I would agree with the model that emotions re usually like a soup. I am also interested in the bowl, as it were. How does the mind contain the emotions? What happens when they spill outside of their bowl? Is that the source of panic attacks and berserker rages when our emotions spill out of their bowl. Admittedly there are just metaphors, neurological evidence points to the amygdale as the culprit for these experiences. But we don’t usually live with neuro-anatomy as the metaphor for how the mind works. We usually tell ourselves simpler stories.

Intensity may be the key to unlocking to experience of this exclusionary pairs. Perhaps only high levels of these emotions tend to exclude each other. Then again any intense emotion tends to take center stage and push all others into the wings.

The very act of naming the emotion may influence it. Once we say, “I am angry,” our emotional state might change a bit. Yet the ability to name our emotions is part of maturity. It is one of the skills that we teach to children.

Emotions, being irrational resist any effort to organize them too much. As Jung pointed out, complete subjugation of the unconscious mind by the conscious mind is undesirable.

Forgive me my rambling.

xanderman wrote:

Yes and yes. And that’s why I have trouble setting up diametrically opposed emotional states by definition. Any intense emotional state can indeed dominate temporarily, but it does not follow that it’s opposite cannot be present at the same time.
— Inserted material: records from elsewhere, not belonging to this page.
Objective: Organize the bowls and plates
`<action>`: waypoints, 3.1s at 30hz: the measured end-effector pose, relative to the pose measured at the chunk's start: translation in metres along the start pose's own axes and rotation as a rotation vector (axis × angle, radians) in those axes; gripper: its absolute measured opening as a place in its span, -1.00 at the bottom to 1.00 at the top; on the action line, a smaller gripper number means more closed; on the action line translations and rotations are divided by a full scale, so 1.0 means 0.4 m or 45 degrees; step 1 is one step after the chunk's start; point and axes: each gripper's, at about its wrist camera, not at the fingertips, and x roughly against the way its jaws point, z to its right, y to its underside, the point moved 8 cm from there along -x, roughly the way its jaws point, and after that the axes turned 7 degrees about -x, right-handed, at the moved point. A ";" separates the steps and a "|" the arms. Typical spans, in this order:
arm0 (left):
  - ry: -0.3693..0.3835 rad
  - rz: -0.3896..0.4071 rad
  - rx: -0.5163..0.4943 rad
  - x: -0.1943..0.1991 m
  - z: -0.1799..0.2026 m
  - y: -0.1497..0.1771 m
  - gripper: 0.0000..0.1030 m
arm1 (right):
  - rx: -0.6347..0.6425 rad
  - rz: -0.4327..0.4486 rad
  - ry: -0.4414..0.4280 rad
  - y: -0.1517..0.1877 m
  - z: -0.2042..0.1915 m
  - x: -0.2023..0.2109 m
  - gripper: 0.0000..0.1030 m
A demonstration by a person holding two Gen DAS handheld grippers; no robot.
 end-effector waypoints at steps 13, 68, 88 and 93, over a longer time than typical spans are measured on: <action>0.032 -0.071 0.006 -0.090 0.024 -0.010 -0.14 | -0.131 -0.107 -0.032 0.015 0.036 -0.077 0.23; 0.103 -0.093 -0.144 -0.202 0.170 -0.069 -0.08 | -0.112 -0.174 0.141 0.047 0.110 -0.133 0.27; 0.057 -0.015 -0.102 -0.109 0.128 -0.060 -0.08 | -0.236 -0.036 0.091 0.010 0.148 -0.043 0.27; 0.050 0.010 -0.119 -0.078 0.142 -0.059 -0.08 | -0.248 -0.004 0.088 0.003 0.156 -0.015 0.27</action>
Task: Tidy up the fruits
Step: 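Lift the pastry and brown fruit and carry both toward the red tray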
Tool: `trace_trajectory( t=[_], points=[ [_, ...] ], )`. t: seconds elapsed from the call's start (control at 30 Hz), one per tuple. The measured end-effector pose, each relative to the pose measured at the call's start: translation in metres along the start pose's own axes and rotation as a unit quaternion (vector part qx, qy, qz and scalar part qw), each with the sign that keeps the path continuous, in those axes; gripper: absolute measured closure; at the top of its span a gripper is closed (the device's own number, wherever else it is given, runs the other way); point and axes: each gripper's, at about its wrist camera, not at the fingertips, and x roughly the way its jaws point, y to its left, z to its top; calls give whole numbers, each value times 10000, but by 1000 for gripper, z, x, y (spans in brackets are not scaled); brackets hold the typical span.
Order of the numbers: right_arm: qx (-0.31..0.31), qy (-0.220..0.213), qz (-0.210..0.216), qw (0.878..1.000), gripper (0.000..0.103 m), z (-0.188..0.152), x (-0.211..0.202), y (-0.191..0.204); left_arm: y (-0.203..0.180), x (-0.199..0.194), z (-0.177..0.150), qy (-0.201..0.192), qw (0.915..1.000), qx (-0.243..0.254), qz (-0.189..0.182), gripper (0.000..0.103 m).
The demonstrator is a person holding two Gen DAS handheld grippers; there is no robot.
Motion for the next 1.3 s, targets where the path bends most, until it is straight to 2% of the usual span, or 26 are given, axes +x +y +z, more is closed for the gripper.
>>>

Our emotions just aren’t that black and white.

Is it possible for a person to enter into a pattern of exclusive emotional states? Yes. But it is a pathological condition of either/or.

One of the problems with abstracting out and labeling is that, no matter how fine the divisions or subtle the labels, they never quite add up to one.
Our emotion and mind interaction is just a little too complex to rely on the labels.